MathAtlas: A Benchmark for Autoformalization in the Wild
THE DISSECTION
TEXT START: "Current autoformalization benchmarks are largely focused on olympiad or undergraduate mathematics, while graduate and research-level mathematics remains underexplored."
This paper introduces MathAtlas: a benchmark of ~52,000 mathematical entities (theorems, definitions, proofs, exercises) from 103 graduate-level textbooks, with a dependency graph of ~178,000 relations between them. The core finding is that state-of-the-art models achieve at most 9.8% correctness on theorem formalization and 2.6% on the hardest subset. The implicit thesis: this is a hard problem, progress is slow, but the benchmark will help. That framing is the first lie.
THE CORE FALLACY
The paper frames this as an unsolved challenging research problem. This is copium. What the results actually demonstrate is that AI is barely touching graduate mathematics formalization, and the reason is structural, not accidental.

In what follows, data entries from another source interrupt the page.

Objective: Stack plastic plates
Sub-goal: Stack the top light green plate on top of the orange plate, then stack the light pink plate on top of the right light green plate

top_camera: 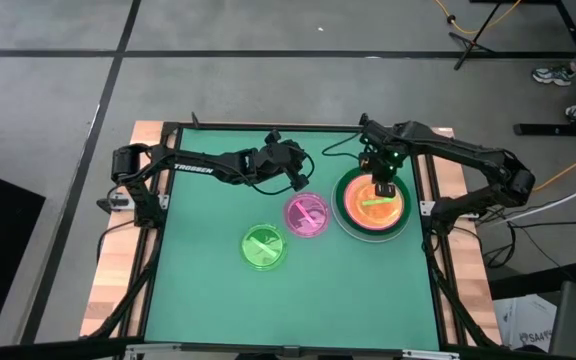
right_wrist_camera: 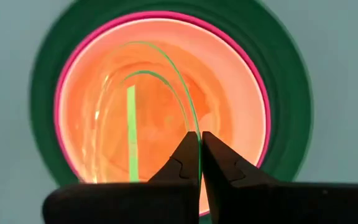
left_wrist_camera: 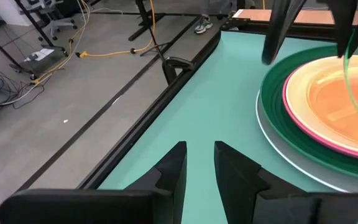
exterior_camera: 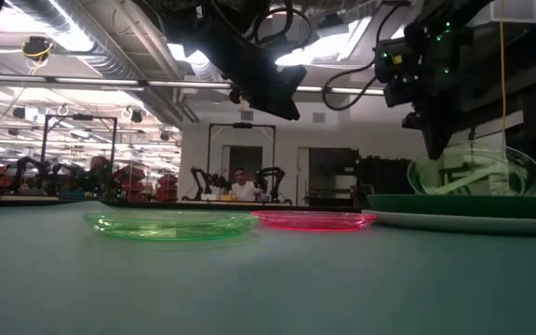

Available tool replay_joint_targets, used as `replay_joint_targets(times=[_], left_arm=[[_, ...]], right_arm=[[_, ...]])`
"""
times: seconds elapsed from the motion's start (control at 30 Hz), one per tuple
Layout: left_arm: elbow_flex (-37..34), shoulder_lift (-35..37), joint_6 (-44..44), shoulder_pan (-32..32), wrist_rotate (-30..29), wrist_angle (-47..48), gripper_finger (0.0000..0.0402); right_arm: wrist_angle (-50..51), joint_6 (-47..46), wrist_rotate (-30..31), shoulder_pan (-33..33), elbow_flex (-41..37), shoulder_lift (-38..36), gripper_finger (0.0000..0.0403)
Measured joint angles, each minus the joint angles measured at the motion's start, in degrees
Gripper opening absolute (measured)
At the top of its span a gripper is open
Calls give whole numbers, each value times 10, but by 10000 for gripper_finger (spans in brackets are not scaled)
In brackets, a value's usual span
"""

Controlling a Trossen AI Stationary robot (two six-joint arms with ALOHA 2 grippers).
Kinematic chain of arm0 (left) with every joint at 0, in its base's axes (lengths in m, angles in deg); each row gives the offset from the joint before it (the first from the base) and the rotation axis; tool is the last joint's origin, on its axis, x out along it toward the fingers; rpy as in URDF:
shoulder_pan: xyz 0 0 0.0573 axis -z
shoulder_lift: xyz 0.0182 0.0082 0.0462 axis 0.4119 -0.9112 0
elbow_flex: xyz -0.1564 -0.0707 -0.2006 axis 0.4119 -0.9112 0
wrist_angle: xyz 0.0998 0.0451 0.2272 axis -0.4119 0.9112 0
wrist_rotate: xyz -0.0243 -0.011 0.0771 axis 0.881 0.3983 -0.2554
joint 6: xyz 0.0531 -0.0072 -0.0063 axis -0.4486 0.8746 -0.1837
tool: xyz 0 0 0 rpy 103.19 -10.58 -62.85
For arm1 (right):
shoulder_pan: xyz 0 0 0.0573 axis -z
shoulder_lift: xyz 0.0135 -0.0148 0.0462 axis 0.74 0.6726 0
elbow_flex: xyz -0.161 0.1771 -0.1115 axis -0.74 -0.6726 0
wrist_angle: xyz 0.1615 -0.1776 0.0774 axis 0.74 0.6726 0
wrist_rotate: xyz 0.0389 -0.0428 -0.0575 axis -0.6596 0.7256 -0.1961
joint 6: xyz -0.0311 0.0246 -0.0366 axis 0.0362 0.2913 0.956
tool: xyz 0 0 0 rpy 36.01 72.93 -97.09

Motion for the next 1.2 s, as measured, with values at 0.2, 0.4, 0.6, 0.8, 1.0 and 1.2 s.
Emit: replay_joint_targets(times=[0.2, 0.4, 0.6, 0.8, 1.0, 1.2], left_arm=[[0, 0, 0, 0, 0, 0, 76], [0, 0, 0, 0, 0, 0, 76], [0, 0, 0, 0, 0, 0, 76], [0, 0, 0, 0, 0, 0, 76], [0, 0, 1, 0, 0, 0, 76], [0, 0, 1, 0, 0, 0, 76]], right_arm=[[-30, 0, 8, 0, -18, 0, 1], [-36, -2, 31, 0, -26, 0, 1], [-36, -2, 34, 0, -26, 0, 1], [-37, -3, 34, 0, -26, 0, 37], [-38, -4, 45, 0, -26, 0, 76], [-38, -4, 69, 0, -26, 0, 80]])
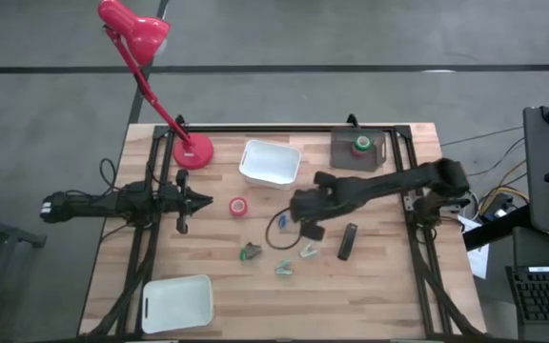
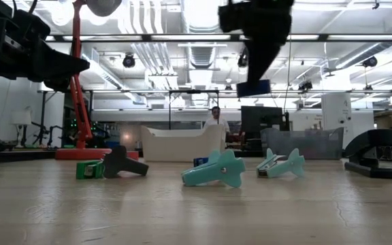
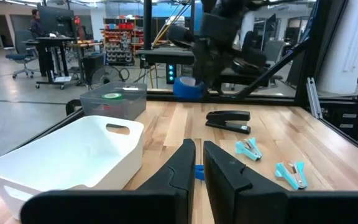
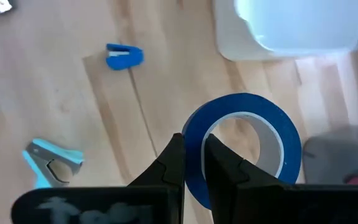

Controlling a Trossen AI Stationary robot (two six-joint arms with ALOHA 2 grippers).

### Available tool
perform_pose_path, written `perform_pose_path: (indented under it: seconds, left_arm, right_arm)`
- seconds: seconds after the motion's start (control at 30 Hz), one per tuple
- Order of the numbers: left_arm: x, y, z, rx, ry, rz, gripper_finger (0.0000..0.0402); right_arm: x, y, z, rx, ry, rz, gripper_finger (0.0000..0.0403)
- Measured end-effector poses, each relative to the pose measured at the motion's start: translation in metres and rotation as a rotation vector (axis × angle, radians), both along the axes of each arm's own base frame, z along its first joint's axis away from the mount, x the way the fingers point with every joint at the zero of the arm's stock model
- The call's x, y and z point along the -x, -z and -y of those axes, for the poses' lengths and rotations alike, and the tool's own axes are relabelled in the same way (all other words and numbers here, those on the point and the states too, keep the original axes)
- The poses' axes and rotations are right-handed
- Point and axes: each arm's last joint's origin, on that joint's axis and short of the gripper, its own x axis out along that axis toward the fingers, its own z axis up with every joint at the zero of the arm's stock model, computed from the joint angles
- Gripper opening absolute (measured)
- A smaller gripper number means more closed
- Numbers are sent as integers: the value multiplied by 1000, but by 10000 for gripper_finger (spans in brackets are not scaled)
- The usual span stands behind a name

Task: Pick and place Stapler, Stapler remover, tape
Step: Put the blue tape into the gray bin

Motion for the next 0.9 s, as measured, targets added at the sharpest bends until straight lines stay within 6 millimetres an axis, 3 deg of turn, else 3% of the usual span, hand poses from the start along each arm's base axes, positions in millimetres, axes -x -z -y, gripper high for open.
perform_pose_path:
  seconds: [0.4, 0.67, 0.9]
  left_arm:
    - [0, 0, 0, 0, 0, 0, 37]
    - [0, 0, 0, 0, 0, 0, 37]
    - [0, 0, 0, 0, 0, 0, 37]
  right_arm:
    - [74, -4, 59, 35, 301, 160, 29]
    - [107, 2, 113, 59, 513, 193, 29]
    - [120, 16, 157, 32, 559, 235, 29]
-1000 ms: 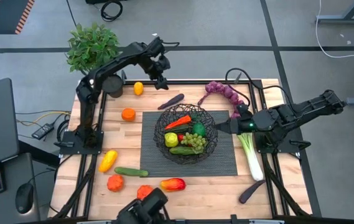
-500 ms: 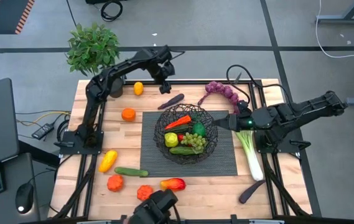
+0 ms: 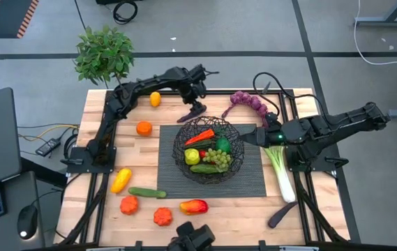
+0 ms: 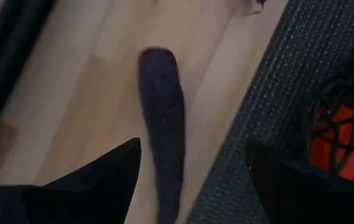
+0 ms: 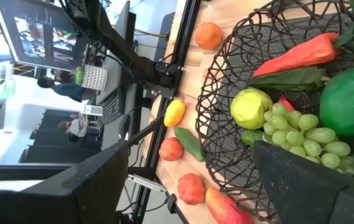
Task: Build produce basket
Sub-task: Put the top eggplant into the black basket
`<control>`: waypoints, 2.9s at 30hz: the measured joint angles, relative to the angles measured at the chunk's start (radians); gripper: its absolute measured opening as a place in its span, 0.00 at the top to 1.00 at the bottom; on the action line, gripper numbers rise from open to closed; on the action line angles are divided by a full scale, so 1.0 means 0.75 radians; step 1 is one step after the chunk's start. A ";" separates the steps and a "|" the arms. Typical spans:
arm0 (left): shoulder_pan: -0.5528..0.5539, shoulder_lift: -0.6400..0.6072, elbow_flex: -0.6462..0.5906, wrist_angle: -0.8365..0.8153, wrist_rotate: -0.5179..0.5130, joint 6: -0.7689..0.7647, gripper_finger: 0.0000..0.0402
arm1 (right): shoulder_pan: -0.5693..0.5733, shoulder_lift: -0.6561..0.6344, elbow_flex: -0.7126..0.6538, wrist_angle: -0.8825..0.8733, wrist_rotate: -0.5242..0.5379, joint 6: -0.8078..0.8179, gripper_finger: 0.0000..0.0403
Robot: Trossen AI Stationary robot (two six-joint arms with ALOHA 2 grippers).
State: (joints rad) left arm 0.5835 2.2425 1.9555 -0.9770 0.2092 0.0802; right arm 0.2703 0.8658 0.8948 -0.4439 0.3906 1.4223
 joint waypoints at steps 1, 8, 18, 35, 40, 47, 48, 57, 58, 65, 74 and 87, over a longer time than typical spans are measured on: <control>-0.007 0.001 -0.001 0.006 -0.010 -0.024 0.28 | 0.000 0.000 0.000 0.002 0.000 0.001 0.14; -0.039 0.062 0.001 0.019 -0.135 -0.139 0.28 | 0.000 0.000 0.000 0.000 -0.035 0.018 0.14; -0.074 0.122 0.003 -0.057 -0.140 -0.190 0.28 | 0.000 0.000 0.000 0.000 -0.064 0.037 0.14; -0.071 0.125 0.002 -0.028 -0.164 -0.187 0.51 | 0.000 0.000 0.000 0.001 -0.070 0.047 0.14; -0.071 0.125 0.001 -0.029 -0.162 -0.189 0.66 | 0.000 0.000 0.000 0.001 -0.070 0.046 0.14; -0.074 0.118 0.001 -0.035 -0.165 -0.195 0.80 | 0.001 0.000 0.000 0.001 -0.070 0.036 0.14; -0.074 0.117 0.001 -0.035 -0.165 -0.195 0.82 | 0.001 0.000 0.000 0.001 -0.070 0.031 0.14; -0.058 0.110 0.119 -0.078 -0.170 -0.193 0.93 | 0.001 0.000 0.000 0.000 -0.070 0.017 0.14; -0.057 0.110 0.143 -0.097 -0.168 -0.188 0.95 | 0.001 0.000 0.000 0.001 -0.070 0.013 0.14; -0.056 0.108 0.351 -0.220 -0.162 -0.161 0.99 | 0.001 0.000 0.000 0.000 -0.070 -0.015 0.14; -0.075 0.058 0.508 -0.340 -0.167 -0.107 0.97 | 0.000 -0.001 0.000 0.000 -0.070 -0.073 0.14; -0.005 0.065 0.414 -0.234 -0.091 0.025 0.54 | 0.001 -0.001 0.000 0.002 -0.070 -0.061 0.14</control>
State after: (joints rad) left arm 0.5796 2.2910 2.2656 -1.1524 0.1411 0.0989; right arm 0.2707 0.8654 0.8948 -0.4427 0.3380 1.3768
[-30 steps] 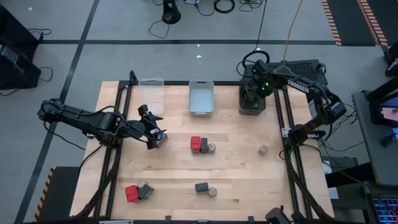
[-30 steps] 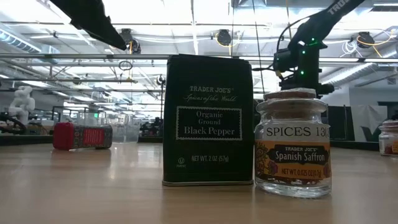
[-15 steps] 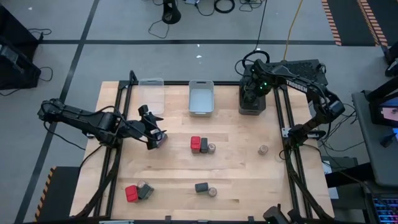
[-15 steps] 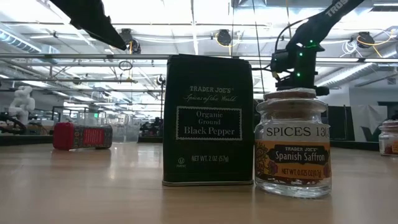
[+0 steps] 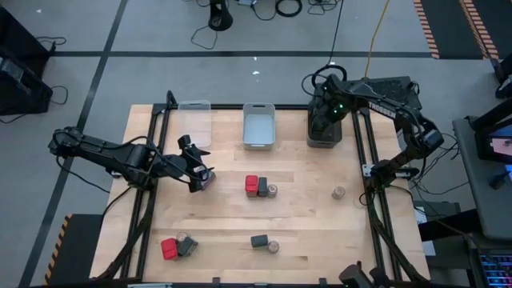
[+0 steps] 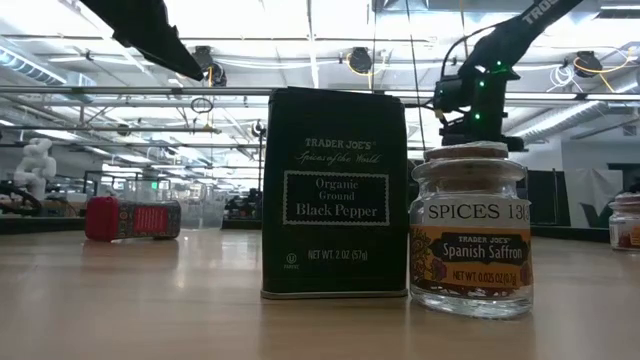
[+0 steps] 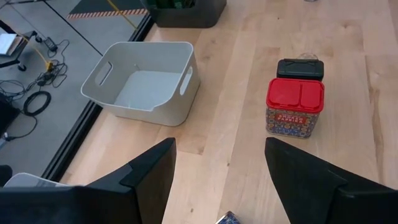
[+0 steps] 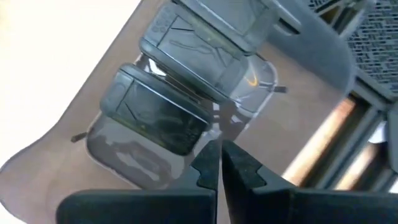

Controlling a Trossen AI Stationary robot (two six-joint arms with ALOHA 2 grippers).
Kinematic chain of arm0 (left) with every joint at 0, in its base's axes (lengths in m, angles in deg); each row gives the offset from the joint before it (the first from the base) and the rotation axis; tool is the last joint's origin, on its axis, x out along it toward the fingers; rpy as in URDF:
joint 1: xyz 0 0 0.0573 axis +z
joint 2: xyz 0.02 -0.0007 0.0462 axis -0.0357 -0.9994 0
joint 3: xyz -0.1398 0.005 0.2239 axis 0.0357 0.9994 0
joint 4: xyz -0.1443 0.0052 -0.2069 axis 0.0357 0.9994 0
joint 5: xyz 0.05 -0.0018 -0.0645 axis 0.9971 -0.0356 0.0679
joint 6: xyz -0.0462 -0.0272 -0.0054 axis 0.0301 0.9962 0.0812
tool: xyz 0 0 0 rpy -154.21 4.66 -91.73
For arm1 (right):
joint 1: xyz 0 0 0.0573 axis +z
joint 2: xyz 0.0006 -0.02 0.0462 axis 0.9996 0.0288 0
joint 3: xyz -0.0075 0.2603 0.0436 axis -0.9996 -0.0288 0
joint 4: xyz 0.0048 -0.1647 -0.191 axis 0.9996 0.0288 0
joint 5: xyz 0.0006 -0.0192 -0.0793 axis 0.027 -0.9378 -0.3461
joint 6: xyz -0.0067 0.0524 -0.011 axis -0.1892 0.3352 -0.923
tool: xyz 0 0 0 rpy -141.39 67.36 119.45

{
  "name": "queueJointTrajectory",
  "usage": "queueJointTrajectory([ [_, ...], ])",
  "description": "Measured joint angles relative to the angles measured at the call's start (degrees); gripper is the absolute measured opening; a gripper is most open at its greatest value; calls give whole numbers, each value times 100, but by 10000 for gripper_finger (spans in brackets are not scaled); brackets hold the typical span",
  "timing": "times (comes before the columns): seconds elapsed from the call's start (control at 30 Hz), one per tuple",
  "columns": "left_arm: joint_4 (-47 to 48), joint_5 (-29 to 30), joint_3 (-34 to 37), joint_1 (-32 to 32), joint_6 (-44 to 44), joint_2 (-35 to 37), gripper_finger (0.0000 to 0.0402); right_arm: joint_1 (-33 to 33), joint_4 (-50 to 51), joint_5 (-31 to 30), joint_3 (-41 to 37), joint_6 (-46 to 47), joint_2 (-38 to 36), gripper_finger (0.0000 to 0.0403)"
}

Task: Sort spices by type
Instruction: Put the green seasoning can into the black bin, then adjust the top left red seasoning can

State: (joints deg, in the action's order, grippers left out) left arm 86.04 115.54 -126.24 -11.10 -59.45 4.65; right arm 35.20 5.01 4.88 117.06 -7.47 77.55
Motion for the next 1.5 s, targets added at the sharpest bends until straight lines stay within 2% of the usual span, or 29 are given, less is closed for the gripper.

When you look at what autoformalization actually requires:
- Semantic precision: A theorem statement must be translated into a formal language (Lean, Isabelle, Coq) such that it compiles and is provably equivalent to the informal original.
- Dependency resolution: Formalization chains through prior definitions and theorems. The paper's own MA-Hard subset—entities with the deepest dependency trees—achieves 2.6% correctness. This is the critical signal: as dependencies accumulate, performance collapses. The "dependency graph" of 178k relations is a representation of the accumulated mathematical knowledge that must be navigated and respected.
- Research-level abstraction: Graduate mathematics uses concepts that require deep context, implicit conventions, and often informal shorthand that compresses entire proof structures into a few words.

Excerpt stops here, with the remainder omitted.